Poster abstracts

Poster number 83 submitted by Raphael Lopes

Unravelling the Trl1–like enzyme function in Trypanosoma brucei

Raphael R. S. Lopes (Instituto de Bioquimica Medica, Universidade Federal do Rio de Janeiro), Gilbert S. Oliveira, Roberta Eitler (Instituto de Bioquimica Medica, Universidade Federal do Rio de Janeiro), Zdenek Paris (Microbiology Department, The Ohio State University), Juan D. Alfonzo (Microbiology Department; The Ohio State University), Raphael S. Vidal (Instituto de Bioquimica Medica, Universidade Federal do Rio de Janeiro), Carla Polycarpo (Instituto de Bioquimica Medica, Universidade Federal do Rio de Janeiro)

Abstract:
Transfer RNAs (tRNAs) play a central role in protein synthesis as translators of the genetic code connecting the information found in genes to that ultimately deposited into proteins. The biosynthesis of mature and functional tRNAs involves many processing steps, including 5’ and 3’ end trimming, incorporation of numerous chemical post-transcriptional modifications and addition of a CCA sequence at the 3’ end. A subset of tRNAs, that varies with different organisms, also contain introns that are cleaved by a tRNA splicing endonuclease, generating exon halves that are subsequently sealed by a splicing-specific tRNA ligase. We have identified a homolog of yeast tRNA ligase (Trl1) in trypanosomatids, that is presumably responsible for the joining of the two tRNA exon halves generated by endonuclease cleavage of tRNATyr; the only intron-containing tRNA in these organisms.
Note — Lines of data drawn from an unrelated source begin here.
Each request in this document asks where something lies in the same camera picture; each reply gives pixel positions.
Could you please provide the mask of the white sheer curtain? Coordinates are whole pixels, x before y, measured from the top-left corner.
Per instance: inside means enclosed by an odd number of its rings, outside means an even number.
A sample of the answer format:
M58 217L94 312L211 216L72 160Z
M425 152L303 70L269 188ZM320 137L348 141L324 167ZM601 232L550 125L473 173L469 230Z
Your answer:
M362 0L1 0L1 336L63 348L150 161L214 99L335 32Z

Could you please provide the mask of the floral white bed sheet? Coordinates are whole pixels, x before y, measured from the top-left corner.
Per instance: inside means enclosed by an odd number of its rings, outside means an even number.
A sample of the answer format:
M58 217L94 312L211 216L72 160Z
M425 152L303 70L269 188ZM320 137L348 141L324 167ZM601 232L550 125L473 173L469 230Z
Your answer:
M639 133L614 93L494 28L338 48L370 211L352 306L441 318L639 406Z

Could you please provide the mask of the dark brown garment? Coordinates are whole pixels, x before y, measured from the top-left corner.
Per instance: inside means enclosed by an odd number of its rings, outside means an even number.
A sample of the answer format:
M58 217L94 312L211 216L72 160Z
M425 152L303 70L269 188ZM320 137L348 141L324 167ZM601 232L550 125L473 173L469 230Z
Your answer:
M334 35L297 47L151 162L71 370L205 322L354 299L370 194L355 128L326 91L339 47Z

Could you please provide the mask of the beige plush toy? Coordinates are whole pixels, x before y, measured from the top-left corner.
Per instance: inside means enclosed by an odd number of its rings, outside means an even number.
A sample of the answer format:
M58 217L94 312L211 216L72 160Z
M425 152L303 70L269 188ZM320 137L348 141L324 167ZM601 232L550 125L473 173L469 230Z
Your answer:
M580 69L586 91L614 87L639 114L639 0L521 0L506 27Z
In the present work, we have preliminarily characterized the Trl-1 homolog of T. brucei (TbTrl1). We constructed a stable T. brucei RNAi knockdown strain of Tbtrl1 and show that RNAi induction leads to a severe growth defect. Unexpectedly, RNAi of TbTrl1 caused accumulation of intron-containing tRNA, as opposed to unligated exon halves, and almost a complete disappearance of mature tRNA. Furthermore, down-regulation of TbTrl1 also led to pronounced cell-cycle arrest. Taken together these results demonstrate the essentiality of the TbTrl1 homolog for cell viability. The observed accumulation of intron-containing tRNA is discussed in the context of the intra-cellular localization of TbTrl1 and its potential role in tRNA export from the nucleus. The restricted phylogenetic distribution to fungi and trypanosomatids for Trl1-splicing ligases shown in this work makes this family of enzymes promising therapeutic targets for such medically important organisms.

References:
Acknowledgements: This research was supported by NIH,FAPERJ and CNPq

Keywords: tRNA ligase, Trypanosoma, Editing